=== Work order ===
Images excepted, the data below must be repeated exactly.

☆ ☆ ☆ ☆ ☆

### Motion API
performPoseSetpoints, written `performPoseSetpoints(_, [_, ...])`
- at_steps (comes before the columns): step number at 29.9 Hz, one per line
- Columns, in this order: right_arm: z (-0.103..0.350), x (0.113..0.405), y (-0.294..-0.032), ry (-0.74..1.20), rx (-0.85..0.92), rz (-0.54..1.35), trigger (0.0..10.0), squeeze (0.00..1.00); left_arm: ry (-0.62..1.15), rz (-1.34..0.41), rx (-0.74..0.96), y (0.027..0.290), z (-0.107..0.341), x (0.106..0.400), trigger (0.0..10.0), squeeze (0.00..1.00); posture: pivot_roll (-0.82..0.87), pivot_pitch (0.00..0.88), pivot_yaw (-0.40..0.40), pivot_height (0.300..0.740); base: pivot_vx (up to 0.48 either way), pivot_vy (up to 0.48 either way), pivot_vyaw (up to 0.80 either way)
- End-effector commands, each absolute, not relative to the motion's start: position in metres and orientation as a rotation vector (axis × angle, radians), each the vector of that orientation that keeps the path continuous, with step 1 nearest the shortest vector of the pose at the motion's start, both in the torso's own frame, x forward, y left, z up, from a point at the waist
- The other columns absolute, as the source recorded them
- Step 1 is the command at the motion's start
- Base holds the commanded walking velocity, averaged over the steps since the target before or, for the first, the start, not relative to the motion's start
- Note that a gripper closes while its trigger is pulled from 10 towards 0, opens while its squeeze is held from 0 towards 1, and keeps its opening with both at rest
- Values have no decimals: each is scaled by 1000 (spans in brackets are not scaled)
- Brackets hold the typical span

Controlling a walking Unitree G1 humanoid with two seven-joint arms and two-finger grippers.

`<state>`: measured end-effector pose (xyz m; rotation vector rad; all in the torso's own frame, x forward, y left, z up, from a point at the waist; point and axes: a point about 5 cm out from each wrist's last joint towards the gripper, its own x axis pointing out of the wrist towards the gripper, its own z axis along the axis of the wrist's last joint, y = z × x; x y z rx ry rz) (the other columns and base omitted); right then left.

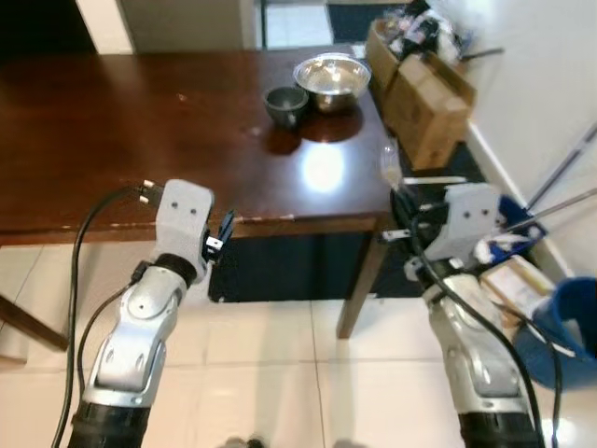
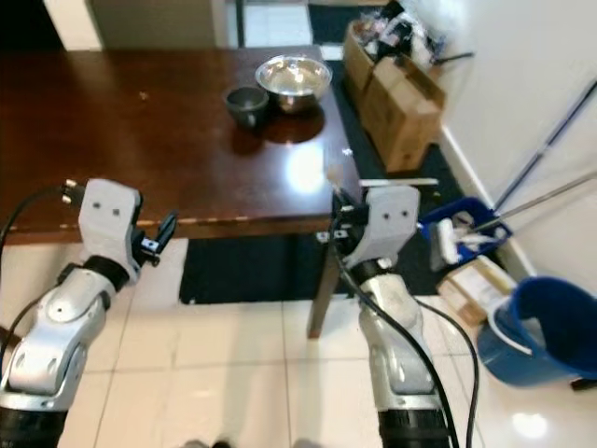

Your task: Setting the table

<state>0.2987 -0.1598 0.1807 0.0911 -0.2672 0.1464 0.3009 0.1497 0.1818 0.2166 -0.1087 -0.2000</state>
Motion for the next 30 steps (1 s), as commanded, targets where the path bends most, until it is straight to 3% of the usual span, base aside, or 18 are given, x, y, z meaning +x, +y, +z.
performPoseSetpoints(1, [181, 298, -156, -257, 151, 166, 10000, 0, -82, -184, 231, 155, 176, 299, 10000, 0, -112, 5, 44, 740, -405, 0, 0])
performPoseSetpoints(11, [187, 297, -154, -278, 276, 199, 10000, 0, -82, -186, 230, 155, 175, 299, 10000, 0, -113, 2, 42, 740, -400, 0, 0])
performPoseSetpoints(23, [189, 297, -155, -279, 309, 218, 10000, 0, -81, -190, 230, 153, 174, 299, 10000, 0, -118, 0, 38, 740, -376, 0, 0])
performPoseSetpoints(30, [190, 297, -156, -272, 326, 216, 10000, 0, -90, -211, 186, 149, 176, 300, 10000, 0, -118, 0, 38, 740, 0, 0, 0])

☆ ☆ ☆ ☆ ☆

=== Task answer ===
### Motion API
performPoseSetpoints, written `performPoseSetpoints(_, [_, ...])`
- at_steps (comes before the columns): step number at 29.9 Hz, one per line
- Columns, in this order: right_arm: z (-0.103..0.350), x (0.113..0.405), y (-0.294..-0.032), ry (-0.74..1.20), rx (-0.85..0.92), rz (-0.54..1.35), trigger (0.0..10.0), squeeze (0.00..1.00); left_arm: ry (-0.62..1.15), rz (-1.34..0.41), rx (-0.74..0.96), y (0.027..0.290), z (-0.107..0.341), x (0.106..0.400), trigger (0.0..10.0), squeeze (0.00..1.00); posture: pivot_roll (-0.82..0.87), pivot_pitch (0.00..0.88), pivot_yaw (-0.40..0.40), pivot_height (0.300..0.740); base: pivot_vx (up to 0.48 either way), pivot_vy (up to 0.48 either way), pivot_vyaw (up to 0.80 either way)
- End-effector commands, each absolute, not relative to the motion's start: position in metres and orientation as a rotation vector (axis × angle, radians), each the vector of that orientation that keeps the path continuous, with step 1 nearest the shortest vector of the pose at the motion's start, both in the torso's own frame, x forward, y left, z up, from a point at the waist
- The other columns absolute, as the source recorded them
- Step 1 is the command at the motion's start
- Base holds the commanded walking velocity, averaged over the steps since the target before or, for the first, the start, not relative to the motion's start
- Note that a gripper closes while its trigger is pulled from 10 towards 0, opens while its squeeze is held from 0 towards 1, and keeps its opening with both at rest
- Values have no decimals: each is scaled by 1000 (spans in brackets are not scaled)
- Brackets hold the typical span

Controlling a walking Unitree G1 humanoid with two seven-joint arms and two-finger grippers.

`<state>`: measured end-effector pose (xyz m; rotation vector rad; all in the torso's own frame, x forward, y left, z up, from a point at the waist; point and axes: a point about 5 cm out from each wrist's last joint towards the gripper, its own x axis pointing out of the wrist towards the gripper, its own z axis along the axis of the wrist's last joint, y = z × x; x y z rx ry rz) (the other columns and base omitted); right then left.


Your task: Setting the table

<state>0.2987 -0.1598 0.1807 0.0911 -0.2672 0.1464 0.3009 0.1497 0.1818 0.2166 -0.1087 -0.2000</state>
Motion for the next 30 steps (1 s), as commanded, targets where the path bends most, until it is straight to 3% of the usual span, base aside, or 18 are given, x, y, z meaning +x, +y, +z.
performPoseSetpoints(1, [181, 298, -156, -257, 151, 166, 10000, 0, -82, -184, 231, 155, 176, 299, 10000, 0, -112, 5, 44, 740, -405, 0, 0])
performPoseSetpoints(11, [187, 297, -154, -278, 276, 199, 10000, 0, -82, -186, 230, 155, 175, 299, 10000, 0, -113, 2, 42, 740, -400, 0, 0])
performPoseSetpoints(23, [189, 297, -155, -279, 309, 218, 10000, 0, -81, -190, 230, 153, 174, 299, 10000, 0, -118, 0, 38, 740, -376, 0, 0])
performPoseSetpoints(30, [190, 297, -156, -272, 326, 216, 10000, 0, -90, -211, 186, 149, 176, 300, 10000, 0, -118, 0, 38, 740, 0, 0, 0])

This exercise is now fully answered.